Micaiah shuffled a bit. Petal sighed. The wind sighed with her. With it blowing, we couldn’t hear the diesel engines.

“Okay, Cavvy,” Wren said. “I’m giving you ten minutes, not a second more. I’ll gather up the troops. You get going, Princess.”

“Not princess. Engineer,” I said with a nervous smile. I scooped up Tina Machinegun and sped out of the room.

The snow dropped down in swirling walls of white and cold and I thought about Petal’s rhyme. The sky was falling, Chicken Little, but I wasn’t going to let the world end.

I kicked my way through thirty centimeters of snow and got to the truck, a Ford Excelsior, with fat, deep-treaded snow tires.

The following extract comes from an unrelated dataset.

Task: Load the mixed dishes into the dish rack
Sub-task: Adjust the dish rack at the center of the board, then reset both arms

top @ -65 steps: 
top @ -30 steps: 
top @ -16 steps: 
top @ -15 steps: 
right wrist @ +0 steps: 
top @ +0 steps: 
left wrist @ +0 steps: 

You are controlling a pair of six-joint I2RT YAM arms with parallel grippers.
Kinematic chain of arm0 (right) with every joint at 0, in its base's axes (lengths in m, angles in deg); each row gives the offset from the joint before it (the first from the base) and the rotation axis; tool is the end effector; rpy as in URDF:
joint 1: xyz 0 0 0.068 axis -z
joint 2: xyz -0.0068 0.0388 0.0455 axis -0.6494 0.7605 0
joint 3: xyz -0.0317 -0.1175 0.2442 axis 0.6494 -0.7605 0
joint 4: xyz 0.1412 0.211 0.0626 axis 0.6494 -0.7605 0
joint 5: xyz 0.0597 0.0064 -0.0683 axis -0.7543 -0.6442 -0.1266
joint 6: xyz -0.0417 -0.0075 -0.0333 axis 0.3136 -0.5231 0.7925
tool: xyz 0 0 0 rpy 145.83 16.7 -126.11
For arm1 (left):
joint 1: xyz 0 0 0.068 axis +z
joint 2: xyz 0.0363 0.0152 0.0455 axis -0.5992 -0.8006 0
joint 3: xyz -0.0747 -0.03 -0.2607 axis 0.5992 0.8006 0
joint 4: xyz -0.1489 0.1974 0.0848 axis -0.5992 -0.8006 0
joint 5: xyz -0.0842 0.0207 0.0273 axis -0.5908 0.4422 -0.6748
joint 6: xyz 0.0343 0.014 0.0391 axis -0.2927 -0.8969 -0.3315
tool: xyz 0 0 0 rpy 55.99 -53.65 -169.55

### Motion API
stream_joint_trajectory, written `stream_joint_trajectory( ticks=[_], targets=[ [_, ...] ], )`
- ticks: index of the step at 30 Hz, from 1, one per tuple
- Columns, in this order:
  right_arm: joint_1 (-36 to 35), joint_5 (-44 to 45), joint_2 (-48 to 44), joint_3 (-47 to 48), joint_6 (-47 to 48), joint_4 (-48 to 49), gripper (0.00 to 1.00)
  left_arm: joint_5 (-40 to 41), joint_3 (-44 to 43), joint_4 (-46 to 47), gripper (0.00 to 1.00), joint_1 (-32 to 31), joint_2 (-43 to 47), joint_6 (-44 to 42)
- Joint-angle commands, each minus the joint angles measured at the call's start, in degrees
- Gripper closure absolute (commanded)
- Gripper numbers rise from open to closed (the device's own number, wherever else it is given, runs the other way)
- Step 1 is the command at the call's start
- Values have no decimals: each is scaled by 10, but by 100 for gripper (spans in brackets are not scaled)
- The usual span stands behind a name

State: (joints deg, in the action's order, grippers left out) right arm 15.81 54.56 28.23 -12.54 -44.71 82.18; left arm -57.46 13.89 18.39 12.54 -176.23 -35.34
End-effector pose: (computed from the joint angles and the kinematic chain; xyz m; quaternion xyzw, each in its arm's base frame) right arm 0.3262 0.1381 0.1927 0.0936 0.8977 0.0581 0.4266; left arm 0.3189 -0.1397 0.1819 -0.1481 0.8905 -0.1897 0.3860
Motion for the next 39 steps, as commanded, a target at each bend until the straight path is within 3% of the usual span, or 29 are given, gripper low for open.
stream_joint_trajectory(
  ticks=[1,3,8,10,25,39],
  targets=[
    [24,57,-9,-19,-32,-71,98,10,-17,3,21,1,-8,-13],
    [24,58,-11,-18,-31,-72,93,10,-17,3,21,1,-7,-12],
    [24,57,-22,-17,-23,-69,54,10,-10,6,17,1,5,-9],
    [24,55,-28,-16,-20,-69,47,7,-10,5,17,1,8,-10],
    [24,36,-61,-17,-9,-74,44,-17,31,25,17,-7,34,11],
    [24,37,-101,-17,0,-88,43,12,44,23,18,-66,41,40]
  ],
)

Lucky us. Thank God, His Son, and all the angels and saints in Heaven for the blizzard. It would hide our escape.

But what about Sharlotte and our headcount? Would they survive the storm? Or had the soldiers in the vehicles already found them and killed them all? Couldn’t think about that.

Couldn’t think about Sharlotte at all right then.

(iii)

I opened the driver’s side door and a skeleton in rags tumbled out causing me to curse and shiver. Didn’t calm my racing brain any. My thoughts were like skipped stones across a stormy pond.

Maybe the engine was just fine, I reasoned, and the poor salvage monkey just got unlucky. No time to check for cause of death.

I stepped over the bones and set Tina Machinegun on the passenger seat. The Ford was junked up, pipes and debris scattered around. Had the dead salvager been killed while trying to fix the thing? Seemed like it. Even if there was something seriously wrong, all I needed was steering and propulsion. I turned the steering wheel. The over-sized tires twisted in the snow.

The wind whistled like the Devil in church. After a mighty gust, it died down enough for me to hear the diesel engines again. How far away? Impossible to tell. The wind might be carrying the sound.

Dry kindling, split logs, and round trunks of wood lay heaped in the back of the cab. Greasy, disintegrating rags filled the cracks. We had fuel for the engine. Thank God.

I rushed out and around to the bed and swept snow off the ASI attachment. I could check components later. I needed a fire. I was a little afraid even with the wind blowing, the oncoming soldiers might see the smoke. Then again, God hid heroes in the Bible all the time.

Running to the cab, I threw open the back suicide door, grabbed the oily rags and saw a box of FireForge on the floor. The red lettering of the box promised “a quick fire, hot and immediate!” Better still, they had a bottle of Fast Boil. I still remembered the song the traveling saleswoman had sung to us.

In a hurry?

Don’t toil!

Use Fast Boil.

It never spoils!

I was going to put that last part to the test. I grabbed an armload of supplies and sped back to the bed and plunked down the packages. First the FireForge. I ripped it open and fluffed the ultra-flammable material. I snatched a waterproof match out of my pocket and lit it up.